After recovering from COVID-19, some patients are left with chronic, debilitating pain, numbness, or weakness in their hands, feet, arms, and legs due to unexplained nerve damage.
In a new study, researchers found how advanced imaging technology can pinpoint what may have caused patients’ nerve damage and help determine the best course of treatment.
This is the first known paper to summarize how these advanced imaging techniques can help physicians identify and treat nerve damage in COVID-19 patients.
The research was conducted by a team at Northwestern Medicine.
Previous research found COVID-19 patients can experience nerve damage after being flipped onto their stomachs in the ICU as a life-saving measure to help them breathe.
This new study demonstrates how advanced imaging aids these patients as well as two additional patient groups with COVID-19-related nerve damage:
Secondary to an inflammatory immune response that attacked the nerves or
From a hematoma (when blood collects outside of the blood vessels).
Similar to how the body’s immune response attacks the lungs in severe COVID cases, some patients have an immune response that affects their nerves.
Another group of patients developed hematomas as a complication from the blood thinners they were treated with when they had COVID.
In the study, the team used an imaging tech that includes an ultra-high-resolution ultrasound and MR neurography (MRI of peripheral nerves, which impact the arms and legs).
They can help localize where a patient’s problem is, show the severity of nerve damage, how many nerves are affected, and if the nerve damage also has impacted the muscles.
The advanced ultrasound technology is new, portable, less expensive, and can sometimes be even better at detecting nerve damage than MRI.
Ultrasound also can be performed on patients who are unable to tolerate MR imaging.
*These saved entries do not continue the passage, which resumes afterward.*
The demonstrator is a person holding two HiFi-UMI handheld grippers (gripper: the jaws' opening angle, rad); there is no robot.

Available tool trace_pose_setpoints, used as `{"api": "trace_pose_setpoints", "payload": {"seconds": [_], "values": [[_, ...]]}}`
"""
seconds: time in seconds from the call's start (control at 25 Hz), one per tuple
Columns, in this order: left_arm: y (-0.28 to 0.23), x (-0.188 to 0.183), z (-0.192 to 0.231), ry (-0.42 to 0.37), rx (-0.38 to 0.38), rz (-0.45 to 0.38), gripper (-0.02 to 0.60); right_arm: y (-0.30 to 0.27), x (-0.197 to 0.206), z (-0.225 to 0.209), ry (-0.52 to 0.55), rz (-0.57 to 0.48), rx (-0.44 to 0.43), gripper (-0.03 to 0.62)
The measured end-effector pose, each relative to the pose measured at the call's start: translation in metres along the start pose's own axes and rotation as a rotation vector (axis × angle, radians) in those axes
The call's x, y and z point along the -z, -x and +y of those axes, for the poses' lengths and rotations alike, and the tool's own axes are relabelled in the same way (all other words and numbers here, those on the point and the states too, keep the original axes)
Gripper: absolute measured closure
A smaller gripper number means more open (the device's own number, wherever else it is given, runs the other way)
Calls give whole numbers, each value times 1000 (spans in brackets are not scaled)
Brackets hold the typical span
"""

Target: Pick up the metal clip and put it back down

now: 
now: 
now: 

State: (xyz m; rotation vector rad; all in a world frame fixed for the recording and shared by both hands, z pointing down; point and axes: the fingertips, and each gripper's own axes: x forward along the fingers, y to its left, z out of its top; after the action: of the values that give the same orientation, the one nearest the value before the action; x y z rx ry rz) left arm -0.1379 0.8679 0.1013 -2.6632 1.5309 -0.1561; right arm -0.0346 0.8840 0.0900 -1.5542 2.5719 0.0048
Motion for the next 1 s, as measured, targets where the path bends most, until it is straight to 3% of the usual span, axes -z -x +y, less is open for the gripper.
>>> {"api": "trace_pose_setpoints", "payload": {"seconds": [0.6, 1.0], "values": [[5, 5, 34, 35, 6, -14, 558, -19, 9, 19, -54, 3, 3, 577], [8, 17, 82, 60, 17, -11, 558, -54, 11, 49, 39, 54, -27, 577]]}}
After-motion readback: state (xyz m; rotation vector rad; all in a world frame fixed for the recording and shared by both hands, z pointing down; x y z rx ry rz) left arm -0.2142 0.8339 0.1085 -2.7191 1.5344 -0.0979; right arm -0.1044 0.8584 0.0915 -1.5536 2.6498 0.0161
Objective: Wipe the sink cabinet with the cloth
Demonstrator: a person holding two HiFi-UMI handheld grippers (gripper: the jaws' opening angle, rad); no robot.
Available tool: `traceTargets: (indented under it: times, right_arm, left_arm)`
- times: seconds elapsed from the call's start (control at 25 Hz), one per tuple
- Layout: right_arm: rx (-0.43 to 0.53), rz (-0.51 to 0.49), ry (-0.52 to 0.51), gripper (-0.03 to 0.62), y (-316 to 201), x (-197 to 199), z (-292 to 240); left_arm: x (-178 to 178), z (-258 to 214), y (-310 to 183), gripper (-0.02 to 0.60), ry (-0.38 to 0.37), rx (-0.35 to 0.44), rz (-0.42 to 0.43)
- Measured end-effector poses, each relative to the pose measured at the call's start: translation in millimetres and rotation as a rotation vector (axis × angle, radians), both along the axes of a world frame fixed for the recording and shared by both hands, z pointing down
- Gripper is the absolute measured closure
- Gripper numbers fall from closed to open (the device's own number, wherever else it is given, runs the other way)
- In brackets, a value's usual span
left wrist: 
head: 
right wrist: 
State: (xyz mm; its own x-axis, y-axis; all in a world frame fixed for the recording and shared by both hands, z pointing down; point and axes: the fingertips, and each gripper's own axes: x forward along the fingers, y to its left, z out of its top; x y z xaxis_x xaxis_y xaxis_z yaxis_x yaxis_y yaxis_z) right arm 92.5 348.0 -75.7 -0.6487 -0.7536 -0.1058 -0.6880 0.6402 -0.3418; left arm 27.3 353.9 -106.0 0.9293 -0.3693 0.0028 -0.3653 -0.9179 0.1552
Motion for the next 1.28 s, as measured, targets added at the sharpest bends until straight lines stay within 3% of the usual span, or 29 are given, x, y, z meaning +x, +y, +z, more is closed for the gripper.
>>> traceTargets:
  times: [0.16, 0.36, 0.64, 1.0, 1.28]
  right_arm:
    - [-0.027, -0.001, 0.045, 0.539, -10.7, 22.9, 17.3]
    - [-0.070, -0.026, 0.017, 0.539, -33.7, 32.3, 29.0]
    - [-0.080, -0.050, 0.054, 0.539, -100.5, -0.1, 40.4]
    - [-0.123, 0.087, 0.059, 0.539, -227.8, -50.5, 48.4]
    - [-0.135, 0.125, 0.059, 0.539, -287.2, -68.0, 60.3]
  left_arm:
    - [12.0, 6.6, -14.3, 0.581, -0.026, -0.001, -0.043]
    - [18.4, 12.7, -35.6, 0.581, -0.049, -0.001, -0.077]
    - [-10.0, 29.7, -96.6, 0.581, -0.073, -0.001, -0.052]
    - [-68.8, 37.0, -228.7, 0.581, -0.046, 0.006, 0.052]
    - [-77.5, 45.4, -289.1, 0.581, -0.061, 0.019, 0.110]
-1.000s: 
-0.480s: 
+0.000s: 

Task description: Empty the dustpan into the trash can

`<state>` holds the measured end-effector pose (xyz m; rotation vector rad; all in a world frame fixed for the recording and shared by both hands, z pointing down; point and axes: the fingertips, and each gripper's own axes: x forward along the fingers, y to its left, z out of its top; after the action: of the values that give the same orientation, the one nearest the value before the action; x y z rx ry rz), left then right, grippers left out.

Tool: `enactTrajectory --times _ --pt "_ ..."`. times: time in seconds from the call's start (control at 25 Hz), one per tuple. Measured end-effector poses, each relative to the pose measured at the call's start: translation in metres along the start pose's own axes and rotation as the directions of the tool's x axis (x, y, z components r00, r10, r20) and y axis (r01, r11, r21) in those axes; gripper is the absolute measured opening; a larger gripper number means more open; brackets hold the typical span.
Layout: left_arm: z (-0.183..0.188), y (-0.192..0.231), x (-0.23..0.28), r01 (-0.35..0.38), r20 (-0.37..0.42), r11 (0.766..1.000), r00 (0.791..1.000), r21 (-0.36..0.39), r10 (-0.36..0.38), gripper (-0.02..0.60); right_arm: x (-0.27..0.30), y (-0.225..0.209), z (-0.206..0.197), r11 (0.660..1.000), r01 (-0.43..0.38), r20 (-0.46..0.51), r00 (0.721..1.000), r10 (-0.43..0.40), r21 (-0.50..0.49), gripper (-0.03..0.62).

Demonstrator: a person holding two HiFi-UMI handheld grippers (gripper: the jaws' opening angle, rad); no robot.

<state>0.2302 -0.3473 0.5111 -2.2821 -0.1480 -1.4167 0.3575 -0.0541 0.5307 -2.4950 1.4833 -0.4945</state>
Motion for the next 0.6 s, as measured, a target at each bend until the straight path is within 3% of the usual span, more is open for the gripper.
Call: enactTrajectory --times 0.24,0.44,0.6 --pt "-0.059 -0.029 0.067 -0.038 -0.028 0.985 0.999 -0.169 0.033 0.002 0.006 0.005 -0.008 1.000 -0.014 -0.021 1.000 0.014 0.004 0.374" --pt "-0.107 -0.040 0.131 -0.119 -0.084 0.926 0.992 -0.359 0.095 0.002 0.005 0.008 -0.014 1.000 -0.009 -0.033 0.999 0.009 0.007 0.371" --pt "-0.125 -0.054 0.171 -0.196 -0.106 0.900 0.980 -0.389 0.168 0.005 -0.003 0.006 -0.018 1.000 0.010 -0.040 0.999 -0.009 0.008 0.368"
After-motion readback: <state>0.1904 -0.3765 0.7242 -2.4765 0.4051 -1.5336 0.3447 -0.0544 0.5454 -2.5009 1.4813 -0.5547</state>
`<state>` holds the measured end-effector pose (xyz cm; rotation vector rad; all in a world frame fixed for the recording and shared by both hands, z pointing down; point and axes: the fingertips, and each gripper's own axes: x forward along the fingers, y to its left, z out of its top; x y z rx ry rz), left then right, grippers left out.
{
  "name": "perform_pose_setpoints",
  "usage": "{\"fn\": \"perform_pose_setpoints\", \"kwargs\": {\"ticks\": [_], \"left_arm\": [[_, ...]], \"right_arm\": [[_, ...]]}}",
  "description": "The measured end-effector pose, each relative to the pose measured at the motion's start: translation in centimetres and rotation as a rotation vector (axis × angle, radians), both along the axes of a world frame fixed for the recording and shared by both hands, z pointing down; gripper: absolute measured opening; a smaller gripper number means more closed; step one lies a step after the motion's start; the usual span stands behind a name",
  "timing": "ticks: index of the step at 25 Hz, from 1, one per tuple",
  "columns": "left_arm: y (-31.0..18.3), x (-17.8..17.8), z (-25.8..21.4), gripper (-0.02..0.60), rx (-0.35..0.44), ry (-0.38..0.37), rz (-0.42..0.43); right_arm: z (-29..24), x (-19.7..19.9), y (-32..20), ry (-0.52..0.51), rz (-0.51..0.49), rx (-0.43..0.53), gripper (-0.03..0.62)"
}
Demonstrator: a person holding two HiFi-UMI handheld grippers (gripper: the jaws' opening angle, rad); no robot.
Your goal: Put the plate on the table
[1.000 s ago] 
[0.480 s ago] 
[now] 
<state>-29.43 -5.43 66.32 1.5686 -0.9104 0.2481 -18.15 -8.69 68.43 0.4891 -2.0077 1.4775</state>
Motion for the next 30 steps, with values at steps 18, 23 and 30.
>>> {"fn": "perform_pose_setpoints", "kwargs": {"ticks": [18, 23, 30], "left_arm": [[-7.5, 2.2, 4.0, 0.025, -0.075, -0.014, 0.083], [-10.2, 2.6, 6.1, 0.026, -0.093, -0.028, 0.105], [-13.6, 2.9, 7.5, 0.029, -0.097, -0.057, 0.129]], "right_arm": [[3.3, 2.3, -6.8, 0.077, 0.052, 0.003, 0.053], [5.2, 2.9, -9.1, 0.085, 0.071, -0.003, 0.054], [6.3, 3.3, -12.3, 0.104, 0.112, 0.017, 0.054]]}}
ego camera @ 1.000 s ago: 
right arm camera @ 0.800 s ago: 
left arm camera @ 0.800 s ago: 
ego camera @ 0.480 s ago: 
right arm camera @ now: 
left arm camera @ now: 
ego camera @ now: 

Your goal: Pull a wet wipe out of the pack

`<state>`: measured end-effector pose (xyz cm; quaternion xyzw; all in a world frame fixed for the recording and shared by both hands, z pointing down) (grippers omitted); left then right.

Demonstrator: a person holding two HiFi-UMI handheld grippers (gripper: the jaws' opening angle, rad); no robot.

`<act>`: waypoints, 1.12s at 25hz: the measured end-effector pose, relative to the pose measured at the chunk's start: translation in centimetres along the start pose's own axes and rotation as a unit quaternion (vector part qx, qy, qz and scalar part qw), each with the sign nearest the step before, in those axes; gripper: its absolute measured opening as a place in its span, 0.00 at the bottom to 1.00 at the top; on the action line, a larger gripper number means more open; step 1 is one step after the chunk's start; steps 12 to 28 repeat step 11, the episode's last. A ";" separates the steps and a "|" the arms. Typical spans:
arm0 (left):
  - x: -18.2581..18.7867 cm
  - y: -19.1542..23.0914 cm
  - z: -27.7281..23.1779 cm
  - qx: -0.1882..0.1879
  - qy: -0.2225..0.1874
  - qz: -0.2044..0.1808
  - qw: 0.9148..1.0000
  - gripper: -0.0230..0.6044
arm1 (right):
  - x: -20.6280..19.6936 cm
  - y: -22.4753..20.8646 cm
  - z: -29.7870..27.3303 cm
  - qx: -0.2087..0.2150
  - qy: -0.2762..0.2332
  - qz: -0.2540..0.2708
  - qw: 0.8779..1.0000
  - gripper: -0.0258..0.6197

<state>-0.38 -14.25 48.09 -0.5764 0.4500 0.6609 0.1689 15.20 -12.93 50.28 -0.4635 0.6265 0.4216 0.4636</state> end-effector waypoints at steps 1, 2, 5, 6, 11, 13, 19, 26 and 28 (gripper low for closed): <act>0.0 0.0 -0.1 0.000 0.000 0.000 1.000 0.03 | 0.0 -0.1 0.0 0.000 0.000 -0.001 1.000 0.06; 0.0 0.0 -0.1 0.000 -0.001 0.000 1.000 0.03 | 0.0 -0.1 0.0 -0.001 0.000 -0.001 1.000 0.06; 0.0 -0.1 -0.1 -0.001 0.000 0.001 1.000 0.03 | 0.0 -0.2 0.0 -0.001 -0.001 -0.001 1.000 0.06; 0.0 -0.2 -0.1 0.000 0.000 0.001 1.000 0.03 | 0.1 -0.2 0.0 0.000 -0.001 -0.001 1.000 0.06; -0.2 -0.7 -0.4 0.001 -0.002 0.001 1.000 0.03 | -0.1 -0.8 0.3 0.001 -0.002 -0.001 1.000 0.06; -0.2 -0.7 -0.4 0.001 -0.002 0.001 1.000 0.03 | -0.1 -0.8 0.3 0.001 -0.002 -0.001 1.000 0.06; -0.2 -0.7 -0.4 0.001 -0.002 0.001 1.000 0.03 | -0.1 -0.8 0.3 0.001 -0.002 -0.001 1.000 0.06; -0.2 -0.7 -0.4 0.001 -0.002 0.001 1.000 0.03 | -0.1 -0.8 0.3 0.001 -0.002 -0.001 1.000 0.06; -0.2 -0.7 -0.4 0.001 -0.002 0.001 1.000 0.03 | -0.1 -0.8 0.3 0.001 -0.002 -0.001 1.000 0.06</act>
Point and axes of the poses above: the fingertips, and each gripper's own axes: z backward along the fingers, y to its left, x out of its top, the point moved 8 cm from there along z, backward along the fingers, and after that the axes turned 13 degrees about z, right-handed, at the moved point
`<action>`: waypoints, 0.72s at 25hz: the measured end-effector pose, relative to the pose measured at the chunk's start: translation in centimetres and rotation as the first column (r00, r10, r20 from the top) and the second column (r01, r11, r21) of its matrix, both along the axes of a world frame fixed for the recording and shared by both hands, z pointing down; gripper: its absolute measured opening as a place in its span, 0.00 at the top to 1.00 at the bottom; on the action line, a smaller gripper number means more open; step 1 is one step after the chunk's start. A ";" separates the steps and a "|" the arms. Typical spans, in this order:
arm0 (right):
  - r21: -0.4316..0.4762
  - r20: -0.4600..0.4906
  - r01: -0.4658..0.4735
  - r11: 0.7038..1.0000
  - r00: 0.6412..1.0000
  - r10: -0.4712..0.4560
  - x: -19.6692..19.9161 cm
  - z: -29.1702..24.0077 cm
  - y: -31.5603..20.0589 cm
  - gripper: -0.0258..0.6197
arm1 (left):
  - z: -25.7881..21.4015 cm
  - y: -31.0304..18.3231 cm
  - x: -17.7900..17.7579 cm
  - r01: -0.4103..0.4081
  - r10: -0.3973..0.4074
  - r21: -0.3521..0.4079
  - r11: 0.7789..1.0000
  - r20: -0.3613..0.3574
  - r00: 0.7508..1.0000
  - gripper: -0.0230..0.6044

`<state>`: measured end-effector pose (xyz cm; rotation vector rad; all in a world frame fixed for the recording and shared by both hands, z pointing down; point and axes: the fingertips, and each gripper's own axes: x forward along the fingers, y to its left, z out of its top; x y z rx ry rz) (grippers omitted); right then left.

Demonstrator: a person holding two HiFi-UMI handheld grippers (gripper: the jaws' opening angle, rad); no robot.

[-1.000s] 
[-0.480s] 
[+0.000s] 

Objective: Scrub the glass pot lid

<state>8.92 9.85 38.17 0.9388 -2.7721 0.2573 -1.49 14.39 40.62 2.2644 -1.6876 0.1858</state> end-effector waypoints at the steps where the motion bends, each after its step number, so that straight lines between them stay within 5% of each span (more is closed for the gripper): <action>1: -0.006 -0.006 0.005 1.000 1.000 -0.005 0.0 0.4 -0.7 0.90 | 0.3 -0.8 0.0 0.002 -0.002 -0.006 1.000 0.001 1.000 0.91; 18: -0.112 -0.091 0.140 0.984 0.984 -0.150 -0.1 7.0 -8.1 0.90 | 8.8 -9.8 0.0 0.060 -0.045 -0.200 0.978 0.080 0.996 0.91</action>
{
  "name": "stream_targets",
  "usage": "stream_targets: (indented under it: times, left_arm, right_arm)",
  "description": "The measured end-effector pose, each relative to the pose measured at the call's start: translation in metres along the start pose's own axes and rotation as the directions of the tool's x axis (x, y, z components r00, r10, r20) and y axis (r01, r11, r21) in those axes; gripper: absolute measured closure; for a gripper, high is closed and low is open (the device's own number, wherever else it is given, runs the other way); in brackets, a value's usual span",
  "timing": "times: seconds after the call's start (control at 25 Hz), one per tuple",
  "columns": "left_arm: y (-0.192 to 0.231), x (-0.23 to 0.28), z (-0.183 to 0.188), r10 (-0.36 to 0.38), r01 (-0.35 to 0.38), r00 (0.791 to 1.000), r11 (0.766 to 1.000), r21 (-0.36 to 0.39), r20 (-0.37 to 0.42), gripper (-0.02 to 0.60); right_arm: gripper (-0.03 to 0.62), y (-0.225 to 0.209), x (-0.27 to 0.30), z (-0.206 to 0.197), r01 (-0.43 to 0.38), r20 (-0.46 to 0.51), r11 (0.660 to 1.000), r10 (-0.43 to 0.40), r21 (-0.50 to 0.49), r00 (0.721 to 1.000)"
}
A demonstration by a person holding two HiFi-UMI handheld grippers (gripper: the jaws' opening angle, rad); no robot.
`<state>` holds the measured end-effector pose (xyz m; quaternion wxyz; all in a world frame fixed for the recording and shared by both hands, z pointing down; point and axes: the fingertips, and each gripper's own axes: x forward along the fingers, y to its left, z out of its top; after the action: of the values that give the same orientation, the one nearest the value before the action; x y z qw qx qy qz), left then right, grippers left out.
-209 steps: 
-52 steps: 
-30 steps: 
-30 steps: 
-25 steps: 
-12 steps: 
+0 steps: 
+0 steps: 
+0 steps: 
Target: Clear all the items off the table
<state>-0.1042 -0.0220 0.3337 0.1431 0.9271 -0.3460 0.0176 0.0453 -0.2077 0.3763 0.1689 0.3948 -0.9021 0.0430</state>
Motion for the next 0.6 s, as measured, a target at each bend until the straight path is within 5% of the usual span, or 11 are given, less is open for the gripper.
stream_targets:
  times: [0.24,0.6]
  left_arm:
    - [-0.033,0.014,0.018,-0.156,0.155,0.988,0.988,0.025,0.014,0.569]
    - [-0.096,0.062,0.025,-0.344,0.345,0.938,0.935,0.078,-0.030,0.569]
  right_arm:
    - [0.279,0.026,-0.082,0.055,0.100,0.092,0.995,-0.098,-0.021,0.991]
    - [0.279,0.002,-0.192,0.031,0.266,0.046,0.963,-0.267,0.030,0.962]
If imaging technology discovers nerve damage caused by stretch injury because of prone positioning, that patient may be referred to a physician who specializes in rehabilitation or peripheral nerve surgery.
If imaging finds nerve damage due to an inflammatory response, the patient may be better served by seeing a neurologist.
If imaging reveals nerve damage from a hematoma, blood thinner medications would have to be adjusted immediately and the patient may even have to see a surgeon.
The team says for COVID-19 patients and survivors with neuromuscular complications or “long-hauler” symptoms, imaging can help reveal the problem and guide further treatment.
All patients in the study had tested positive for COVID-19.
One author of the study is Dr. Swati Deshmukh, an assistant professor of radiology.
The study is published in Radiology.